La reconnaissance d’un lien étroit entre les aspects visuels et la phonologie en lecture a permis le développement de recherches mettant en évidence un codage phonologique automatique et obligatoire dans la lecture silencieuse. Van Orden (1987) met en évidence une activation des représentations phonologiques automatiques et non-stratégiques par les individus. Une tâche de catégorisation sémantique est proposée aux sujets : ils doivent décider si un mot cible (ROWS homophone de ROSE ou ROBS proche orthographiquement de ROSE) appartient à la catégorie A FLOWER (une fleur). Les participants font plus d’erreurs positives avec ROWS (ROWS est une fleur) qu’avec ROBS. Par conséquent, l’effet d’homophonie observé appuie l’hypothèse d’une médiation phonologique. La présentation du mot cible va activer le code orthographique qui va lui-même activer le code phonologique, permettant l’accès au lexique, mais l’identification est erronée. Les auteurs montrent également que les informations phonologiques et orthographiques influencent conjointement et simultanément la lecture silencieuse des mots et que la médiation phonologique est précoce et rapide. Dans une tâche de détection de lettres pour laquelle le codage orthographique serait suffisant pour identifier le mot, sans l’utilisation du codage phonologique, Ziegler, Van Orden et Jacobs (1997) mettent en évidence une activation des codes phonologiques aux dépends du lecteur de manière automatique et obligatoire. De même, Berent et Perfetti (1995) postulent que la facilitation observée en amorçage masqué est due à une activation précoce, automatique et prélexicale de l’information phonologique. La phonologie joue donc un rôle primordial dans la lecture. L’établissement des correspondances entre graphèmes et phonèmes est une étape critique lors de l’apprentissage de la lecture. Les connaissances des structures phonologiques des enfants permettent de prédire précocement leurs futures habiletés en lecture (Bertelson, Morais, Alegria, & Content, 1985). Les difficultés d’apprentissage de la lecture chez les dyslexiques peuvent être liées à un trouble phonologique, ils manipulent difficilement les phonèmes et ont des difficultés à faire ou à détecter des rimes. Nous reviendrons en détail sur ce déficit phonologique chez les dyslexiques dits phonologiques en opposition aux dyslexiques non phonologiques.
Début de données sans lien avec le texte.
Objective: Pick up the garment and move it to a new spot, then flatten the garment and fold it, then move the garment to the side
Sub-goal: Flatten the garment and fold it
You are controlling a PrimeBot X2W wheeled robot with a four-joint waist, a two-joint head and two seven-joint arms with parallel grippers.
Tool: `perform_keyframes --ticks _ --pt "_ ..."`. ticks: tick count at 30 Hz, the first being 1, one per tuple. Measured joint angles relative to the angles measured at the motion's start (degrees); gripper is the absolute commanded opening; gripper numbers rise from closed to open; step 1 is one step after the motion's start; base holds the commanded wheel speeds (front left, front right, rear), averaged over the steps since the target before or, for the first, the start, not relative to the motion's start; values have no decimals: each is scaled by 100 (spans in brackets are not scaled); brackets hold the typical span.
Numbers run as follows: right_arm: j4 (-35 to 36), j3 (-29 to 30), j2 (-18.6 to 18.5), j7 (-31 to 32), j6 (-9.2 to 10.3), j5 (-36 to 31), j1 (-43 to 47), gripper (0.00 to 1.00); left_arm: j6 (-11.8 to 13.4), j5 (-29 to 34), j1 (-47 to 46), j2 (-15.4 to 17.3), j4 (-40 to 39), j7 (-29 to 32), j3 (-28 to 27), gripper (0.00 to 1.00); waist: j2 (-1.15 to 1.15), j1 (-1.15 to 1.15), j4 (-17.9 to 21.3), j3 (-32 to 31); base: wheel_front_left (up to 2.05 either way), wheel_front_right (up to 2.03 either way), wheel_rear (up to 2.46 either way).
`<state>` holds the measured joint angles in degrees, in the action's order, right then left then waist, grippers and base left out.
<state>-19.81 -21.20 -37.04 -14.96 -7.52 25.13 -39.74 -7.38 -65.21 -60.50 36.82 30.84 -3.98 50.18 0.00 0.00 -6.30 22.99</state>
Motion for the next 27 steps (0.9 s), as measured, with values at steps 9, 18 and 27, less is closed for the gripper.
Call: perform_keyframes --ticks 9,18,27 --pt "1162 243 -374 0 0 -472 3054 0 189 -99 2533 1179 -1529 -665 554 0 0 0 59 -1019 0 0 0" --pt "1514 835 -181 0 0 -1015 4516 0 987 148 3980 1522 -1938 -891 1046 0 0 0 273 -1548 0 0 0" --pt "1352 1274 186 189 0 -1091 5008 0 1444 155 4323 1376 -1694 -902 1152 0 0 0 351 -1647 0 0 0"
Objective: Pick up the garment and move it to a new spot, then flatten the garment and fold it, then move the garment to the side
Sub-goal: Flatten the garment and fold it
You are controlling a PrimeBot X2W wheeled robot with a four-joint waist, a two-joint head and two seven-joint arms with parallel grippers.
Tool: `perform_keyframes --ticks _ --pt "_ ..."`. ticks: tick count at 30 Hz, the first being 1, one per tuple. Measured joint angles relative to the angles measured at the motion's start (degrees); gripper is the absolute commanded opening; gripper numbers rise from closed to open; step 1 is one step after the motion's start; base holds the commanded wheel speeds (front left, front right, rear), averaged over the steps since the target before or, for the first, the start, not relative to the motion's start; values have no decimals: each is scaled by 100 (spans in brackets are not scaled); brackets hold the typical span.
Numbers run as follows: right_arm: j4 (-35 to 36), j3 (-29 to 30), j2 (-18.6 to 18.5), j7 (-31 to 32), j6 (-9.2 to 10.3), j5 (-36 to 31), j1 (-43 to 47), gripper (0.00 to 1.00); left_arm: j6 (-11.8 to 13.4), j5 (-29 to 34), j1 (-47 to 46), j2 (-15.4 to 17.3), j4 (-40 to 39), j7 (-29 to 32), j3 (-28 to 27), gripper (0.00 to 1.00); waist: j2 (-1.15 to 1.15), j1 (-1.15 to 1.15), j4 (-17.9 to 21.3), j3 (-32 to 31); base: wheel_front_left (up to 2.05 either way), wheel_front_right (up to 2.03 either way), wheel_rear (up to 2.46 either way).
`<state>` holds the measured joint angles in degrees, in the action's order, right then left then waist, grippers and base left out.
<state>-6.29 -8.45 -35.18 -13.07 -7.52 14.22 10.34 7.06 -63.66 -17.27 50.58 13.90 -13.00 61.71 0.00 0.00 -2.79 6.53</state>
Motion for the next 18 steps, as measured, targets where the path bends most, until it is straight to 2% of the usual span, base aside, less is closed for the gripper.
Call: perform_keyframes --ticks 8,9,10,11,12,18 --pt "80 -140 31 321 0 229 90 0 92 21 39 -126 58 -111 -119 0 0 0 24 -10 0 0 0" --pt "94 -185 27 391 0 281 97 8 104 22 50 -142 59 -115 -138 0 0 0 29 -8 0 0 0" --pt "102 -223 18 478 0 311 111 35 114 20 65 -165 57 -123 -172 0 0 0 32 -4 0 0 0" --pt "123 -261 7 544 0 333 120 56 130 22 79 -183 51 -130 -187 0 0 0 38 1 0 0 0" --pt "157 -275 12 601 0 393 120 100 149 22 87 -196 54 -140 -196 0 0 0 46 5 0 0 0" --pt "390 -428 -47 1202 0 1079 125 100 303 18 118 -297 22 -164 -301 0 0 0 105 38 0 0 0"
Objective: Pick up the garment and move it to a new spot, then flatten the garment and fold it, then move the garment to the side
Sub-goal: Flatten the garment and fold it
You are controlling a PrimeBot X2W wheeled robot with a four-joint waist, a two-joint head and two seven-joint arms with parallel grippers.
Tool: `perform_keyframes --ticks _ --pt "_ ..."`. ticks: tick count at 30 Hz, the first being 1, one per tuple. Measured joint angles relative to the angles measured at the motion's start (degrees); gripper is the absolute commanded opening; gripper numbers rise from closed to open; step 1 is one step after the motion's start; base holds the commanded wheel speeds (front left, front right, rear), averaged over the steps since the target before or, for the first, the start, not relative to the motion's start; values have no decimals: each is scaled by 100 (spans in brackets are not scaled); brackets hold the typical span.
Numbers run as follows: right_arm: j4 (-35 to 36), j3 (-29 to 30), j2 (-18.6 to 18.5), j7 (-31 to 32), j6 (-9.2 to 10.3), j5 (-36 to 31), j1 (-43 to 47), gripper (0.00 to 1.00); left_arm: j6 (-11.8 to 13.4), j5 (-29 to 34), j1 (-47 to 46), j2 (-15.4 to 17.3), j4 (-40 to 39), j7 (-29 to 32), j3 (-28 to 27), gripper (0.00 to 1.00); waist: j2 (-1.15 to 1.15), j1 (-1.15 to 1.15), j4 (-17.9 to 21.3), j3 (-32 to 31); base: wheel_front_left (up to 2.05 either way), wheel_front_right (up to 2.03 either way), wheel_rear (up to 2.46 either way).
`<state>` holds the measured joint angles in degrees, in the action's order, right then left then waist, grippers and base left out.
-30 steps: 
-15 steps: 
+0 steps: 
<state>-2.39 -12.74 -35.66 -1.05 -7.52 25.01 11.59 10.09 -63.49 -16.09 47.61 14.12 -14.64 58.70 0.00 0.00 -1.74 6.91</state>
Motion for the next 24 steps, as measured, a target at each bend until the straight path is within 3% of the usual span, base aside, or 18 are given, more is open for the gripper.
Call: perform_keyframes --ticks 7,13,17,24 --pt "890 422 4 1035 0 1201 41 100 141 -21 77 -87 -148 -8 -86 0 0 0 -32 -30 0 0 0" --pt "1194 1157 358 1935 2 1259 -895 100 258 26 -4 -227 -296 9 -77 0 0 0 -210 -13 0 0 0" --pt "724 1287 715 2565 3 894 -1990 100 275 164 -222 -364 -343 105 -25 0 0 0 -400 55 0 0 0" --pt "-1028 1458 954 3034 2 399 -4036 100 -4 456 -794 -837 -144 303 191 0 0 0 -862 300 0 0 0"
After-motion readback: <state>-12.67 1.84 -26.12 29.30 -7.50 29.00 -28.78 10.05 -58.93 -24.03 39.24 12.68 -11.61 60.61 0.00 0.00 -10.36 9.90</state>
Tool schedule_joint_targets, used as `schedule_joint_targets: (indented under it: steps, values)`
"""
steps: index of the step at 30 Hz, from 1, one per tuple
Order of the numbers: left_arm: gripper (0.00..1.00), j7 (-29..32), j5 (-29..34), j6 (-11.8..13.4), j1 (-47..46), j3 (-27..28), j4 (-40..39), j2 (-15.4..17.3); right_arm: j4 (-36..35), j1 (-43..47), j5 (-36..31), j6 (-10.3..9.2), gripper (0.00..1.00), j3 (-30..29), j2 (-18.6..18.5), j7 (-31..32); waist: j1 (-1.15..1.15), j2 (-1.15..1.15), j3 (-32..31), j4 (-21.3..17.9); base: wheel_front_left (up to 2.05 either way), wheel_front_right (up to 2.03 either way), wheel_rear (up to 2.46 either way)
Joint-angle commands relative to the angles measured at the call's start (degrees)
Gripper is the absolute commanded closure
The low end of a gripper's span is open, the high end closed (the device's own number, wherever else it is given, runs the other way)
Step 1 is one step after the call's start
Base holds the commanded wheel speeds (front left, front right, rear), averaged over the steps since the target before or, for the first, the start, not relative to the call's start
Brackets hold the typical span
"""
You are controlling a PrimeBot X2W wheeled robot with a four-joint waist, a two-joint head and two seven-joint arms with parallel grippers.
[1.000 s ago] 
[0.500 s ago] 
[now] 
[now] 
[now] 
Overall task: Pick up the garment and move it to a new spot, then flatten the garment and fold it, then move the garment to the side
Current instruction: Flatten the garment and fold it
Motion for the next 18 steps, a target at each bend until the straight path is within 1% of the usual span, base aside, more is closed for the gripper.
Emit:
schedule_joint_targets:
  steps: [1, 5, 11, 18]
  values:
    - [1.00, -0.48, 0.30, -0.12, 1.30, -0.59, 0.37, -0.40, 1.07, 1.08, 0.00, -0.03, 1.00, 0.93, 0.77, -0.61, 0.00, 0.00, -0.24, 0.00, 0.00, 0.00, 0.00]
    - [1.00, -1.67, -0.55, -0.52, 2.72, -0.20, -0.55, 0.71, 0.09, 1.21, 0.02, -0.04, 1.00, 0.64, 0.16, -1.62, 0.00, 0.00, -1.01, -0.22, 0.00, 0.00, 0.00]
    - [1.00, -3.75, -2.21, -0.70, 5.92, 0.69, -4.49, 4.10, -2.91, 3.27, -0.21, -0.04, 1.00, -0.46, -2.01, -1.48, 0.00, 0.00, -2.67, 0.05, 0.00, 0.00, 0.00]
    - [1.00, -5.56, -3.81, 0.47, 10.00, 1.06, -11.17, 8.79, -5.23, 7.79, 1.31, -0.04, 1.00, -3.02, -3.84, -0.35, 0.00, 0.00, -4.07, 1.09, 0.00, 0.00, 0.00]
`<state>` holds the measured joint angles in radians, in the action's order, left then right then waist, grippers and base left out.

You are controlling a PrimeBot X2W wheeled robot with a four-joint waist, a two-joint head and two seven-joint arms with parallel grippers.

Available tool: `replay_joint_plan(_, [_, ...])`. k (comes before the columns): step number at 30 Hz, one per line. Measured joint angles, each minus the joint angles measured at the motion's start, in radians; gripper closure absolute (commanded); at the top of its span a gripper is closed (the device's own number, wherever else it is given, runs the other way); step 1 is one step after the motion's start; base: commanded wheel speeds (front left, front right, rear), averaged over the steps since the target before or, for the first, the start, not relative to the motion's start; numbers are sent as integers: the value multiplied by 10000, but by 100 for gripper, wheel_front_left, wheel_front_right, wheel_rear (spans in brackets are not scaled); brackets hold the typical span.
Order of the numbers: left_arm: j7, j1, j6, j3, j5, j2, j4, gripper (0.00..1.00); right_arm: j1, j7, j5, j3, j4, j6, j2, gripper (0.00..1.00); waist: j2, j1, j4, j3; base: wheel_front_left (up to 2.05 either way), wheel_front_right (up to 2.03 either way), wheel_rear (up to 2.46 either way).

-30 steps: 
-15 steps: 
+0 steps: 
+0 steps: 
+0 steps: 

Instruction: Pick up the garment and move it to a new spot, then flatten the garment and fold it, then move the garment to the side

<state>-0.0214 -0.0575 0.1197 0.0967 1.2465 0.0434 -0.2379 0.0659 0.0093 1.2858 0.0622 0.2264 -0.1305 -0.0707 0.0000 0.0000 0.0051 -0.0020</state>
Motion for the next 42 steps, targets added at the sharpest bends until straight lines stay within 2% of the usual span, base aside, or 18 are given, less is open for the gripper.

Dans cette partie théorique, nous définirons la dyslexie et nous décrirons les principaux troubles qui lui sont liés. Nous ferons une revue de différentes études portant sur l’étiologie de la dyslexie et terminerons par une discussion des différentes théories actuelles de la dyslexie. La partie expérimentale présentera notre étude visant à tester la pertinence et la puissance de l’hypothèse d’un déficit auditif du traitement temporel dans la dyslexie.